Каверин еле сдерживал торжествующую улыбку.

— Да понятно, понятно… — буркнул Белов и снова язвительно усмехнулся: — Извините, что я сижу, да?

Введенский пропустил его колкость мимо ушей и продолжил все тем же раздраженным голосом.

— Дальнейшие инструкции получите у Владимира Евгеньевича, — он кивнул в сторону Каверина. — Считайте, что все произошедшее — последнее китайское предупреждение. Никаких церемоний больше не будет. — Широко расставив ноги и заложив руки за спину, Игорь Леонидович застыл перед Сашей. Буравя его гневным, колючим взглядом, он внушительно, раздельно отчеканил: — Шаг влево, шаг вправо — расстрел. К чертям свинячьим!

Казалось, он хотел сказать что-то еще, но вместо этого вытащил из кармана связку ключей на длинной, с полметра, серебристой цепочке, и раздраженно подбросил ее на руке. Наградив напоследок обоих своих подопечных суровым взглядом, Введенский направился к машине. Белов и Каверин остались одни.

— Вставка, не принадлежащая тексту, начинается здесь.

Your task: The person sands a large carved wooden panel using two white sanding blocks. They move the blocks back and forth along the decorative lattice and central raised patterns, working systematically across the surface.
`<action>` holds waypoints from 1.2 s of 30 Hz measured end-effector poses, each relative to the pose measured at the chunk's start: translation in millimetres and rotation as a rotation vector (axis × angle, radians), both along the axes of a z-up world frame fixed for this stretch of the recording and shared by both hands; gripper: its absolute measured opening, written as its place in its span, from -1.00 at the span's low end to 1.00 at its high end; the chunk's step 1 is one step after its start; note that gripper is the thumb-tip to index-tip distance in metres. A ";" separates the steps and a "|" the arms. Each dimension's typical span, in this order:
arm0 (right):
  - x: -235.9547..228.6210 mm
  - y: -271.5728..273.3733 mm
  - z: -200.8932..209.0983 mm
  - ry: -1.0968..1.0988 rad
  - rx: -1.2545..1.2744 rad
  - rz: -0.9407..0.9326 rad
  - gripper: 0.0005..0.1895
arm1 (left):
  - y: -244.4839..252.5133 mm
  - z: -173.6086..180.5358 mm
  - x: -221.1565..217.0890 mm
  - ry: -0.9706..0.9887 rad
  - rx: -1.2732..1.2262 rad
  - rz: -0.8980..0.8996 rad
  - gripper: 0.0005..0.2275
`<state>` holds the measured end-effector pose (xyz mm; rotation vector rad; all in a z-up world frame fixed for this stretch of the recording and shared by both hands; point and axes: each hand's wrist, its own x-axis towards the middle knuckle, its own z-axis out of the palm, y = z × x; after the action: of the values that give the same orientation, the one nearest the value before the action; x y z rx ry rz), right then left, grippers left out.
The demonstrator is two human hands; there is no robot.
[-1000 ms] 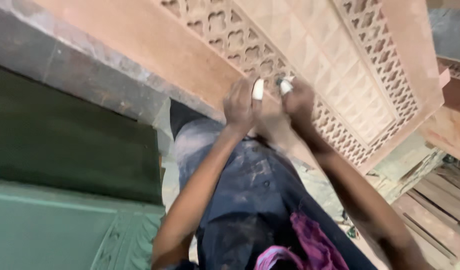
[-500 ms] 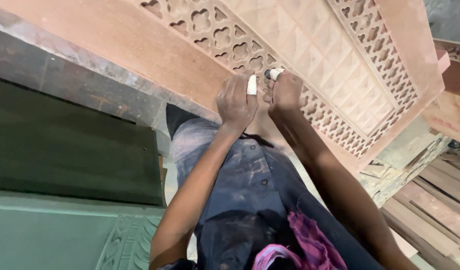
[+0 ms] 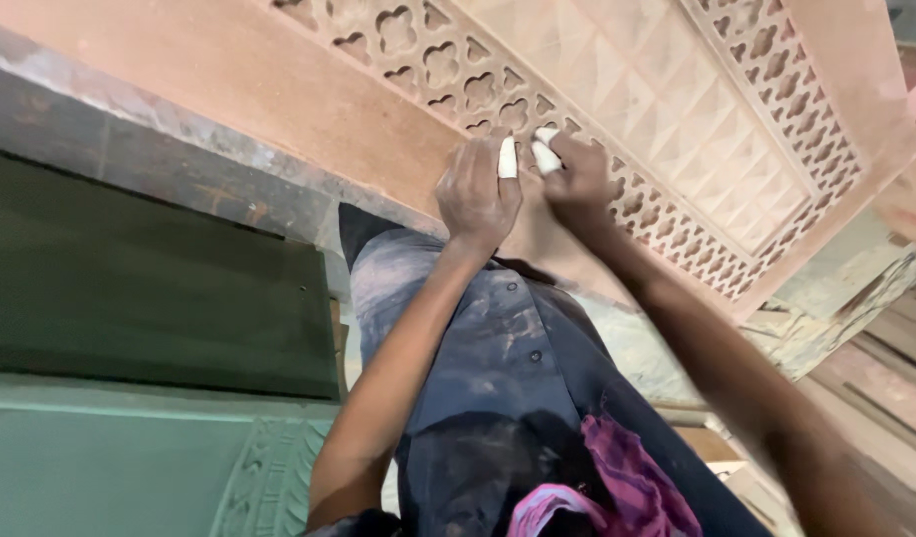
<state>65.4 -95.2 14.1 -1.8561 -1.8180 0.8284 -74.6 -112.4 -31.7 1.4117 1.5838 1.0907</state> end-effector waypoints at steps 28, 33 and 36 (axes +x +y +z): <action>21.1 7.8 19.4 -0.254 -0.198 0.425 -0.93 | -10.0 -4.7 -8.0 -0.086 0.033 0.007 -0.81; 21.4 22.9 33.5 -0.496 0.012 0.864 -0.90 | -15.1 -5.9 -6.2 -0.114 0.059 0.014 -0.83; 7.4 23.1 22.6 -0.278 -0.282 0.367 -0.91 | -12.6 -6.1 -9.6 -0.087 0.057 0.018 -0.81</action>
<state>72.8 -72.1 36.7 -1.9097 -2.3715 1.0408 -84.2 -125.1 -37.8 1.3703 1.5168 1.2003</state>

Несколько мгновений они молча смотрели друг на друга. Странная это была пара — спаситель и спасенный. Каверин даже не пытался разобраться в букете собственных ощущений, в котором преобладали, пожалуй, ненависть, злорадство и некоторая досада: к сожалению, вендетта это блюдо, которое надо есть холодным. В свою очередь спасенный не испытывал к своему «шефу» ни малейшей благодарности.

— Зря он так прессует, — с наигранным сожалением покачал головой Каверин. — Ты это… не обращай внимания.

— Тебя не спросили… — процедил Белов и, глядя на собеседника, презрительно прищурился. — Ну, валяй, инструктируй, что ж ты?

Володя замялся, старательно изображая растерянность.

— Так что, собственно… — пожимал плечами он. — Вместо Луки я теперь буду. Мои контакты в Чечне хотят оружия. Ну и… будем поставлять его по твоим каналам. Как тебе такой план?